TASK DIRECTIONS => Please reproduce the entries below exactly, starting at the first line and ending with the line that holds "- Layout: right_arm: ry".

(SUPPLIED DATA)

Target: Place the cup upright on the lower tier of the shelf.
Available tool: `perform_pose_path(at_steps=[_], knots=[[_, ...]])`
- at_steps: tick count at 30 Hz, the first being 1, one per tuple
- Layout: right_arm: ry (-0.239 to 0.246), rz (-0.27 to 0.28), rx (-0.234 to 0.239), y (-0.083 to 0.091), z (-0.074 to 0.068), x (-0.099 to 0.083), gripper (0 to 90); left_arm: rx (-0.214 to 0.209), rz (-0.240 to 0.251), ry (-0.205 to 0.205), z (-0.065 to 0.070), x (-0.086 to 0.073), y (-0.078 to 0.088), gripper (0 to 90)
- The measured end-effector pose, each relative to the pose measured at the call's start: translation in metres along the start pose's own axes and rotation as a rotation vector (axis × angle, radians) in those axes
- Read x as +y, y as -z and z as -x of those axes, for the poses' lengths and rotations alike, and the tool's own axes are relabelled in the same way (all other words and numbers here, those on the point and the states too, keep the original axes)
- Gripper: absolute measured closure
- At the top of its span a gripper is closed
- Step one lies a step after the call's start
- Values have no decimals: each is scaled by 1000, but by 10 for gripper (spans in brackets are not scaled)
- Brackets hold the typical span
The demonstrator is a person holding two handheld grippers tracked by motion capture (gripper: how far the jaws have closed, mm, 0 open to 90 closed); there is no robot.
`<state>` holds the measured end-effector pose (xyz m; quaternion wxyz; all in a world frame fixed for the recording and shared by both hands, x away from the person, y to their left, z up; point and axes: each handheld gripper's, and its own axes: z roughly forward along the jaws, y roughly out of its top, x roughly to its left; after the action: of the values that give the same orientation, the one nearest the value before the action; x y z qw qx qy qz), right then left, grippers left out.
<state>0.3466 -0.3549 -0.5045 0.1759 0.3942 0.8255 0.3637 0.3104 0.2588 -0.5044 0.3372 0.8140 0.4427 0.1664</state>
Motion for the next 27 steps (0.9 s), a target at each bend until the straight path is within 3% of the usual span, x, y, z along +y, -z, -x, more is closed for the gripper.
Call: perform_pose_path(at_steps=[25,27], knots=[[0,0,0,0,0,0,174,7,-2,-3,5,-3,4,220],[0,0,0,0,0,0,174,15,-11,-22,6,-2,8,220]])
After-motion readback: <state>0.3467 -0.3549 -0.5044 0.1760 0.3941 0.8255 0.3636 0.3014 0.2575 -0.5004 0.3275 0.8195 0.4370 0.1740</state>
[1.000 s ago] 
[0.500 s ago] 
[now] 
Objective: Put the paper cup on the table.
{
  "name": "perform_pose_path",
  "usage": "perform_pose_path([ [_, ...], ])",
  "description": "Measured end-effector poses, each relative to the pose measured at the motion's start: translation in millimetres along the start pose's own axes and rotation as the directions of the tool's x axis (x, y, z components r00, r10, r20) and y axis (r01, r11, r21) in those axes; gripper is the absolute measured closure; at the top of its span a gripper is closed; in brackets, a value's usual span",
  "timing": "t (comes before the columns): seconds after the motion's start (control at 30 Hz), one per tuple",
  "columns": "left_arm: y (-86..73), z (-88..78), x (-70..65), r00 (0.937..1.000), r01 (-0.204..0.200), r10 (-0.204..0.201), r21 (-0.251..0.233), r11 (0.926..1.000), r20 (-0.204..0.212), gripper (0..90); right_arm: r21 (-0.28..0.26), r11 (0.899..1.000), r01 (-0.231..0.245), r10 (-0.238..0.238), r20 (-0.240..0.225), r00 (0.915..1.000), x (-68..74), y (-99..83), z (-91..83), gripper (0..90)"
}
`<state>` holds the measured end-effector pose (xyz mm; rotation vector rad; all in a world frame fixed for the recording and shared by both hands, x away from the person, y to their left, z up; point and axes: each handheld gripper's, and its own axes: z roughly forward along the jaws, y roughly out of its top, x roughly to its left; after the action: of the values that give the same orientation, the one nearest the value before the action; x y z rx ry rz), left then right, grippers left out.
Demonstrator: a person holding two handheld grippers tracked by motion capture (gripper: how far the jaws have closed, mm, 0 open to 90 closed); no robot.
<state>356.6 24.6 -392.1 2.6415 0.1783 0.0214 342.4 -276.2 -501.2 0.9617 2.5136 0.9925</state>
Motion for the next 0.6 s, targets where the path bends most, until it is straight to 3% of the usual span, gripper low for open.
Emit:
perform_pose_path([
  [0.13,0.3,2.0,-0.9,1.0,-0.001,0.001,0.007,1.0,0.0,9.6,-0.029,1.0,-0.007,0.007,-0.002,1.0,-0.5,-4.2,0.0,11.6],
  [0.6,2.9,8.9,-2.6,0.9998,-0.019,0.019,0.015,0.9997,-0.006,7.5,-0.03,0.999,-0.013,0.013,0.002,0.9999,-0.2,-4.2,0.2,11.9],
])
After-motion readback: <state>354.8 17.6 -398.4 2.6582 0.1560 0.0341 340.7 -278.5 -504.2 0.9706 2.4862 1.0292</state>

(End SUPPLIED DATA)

RESULT FOR THIS TASK =>
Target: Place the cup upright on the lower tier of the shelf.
Available tool: `perform_pose_path(at_steps=[_], knots=[[_, ...]])`
- at_steps: tick count at 30 Hz, the first being 1, one per tuple
- Layout: right_arm: ry (-0.239 to 0.246), rz (-0.27 to 0.28), rx (-0.234 to 0.239), y (-0.083 to 0.091), z (-0.074 to 0.068), x (-0.099 to 0.083), gripper (0 to 90); left_arm: rx (-0.214 to 0.209), rz (-0.240 to 0.251), ry (-0.205 to 0.205), z (-0.065 to 0.070), x (-0.086 to 0.073), y (-0.078 to 0.088), gripper (0 to 90)

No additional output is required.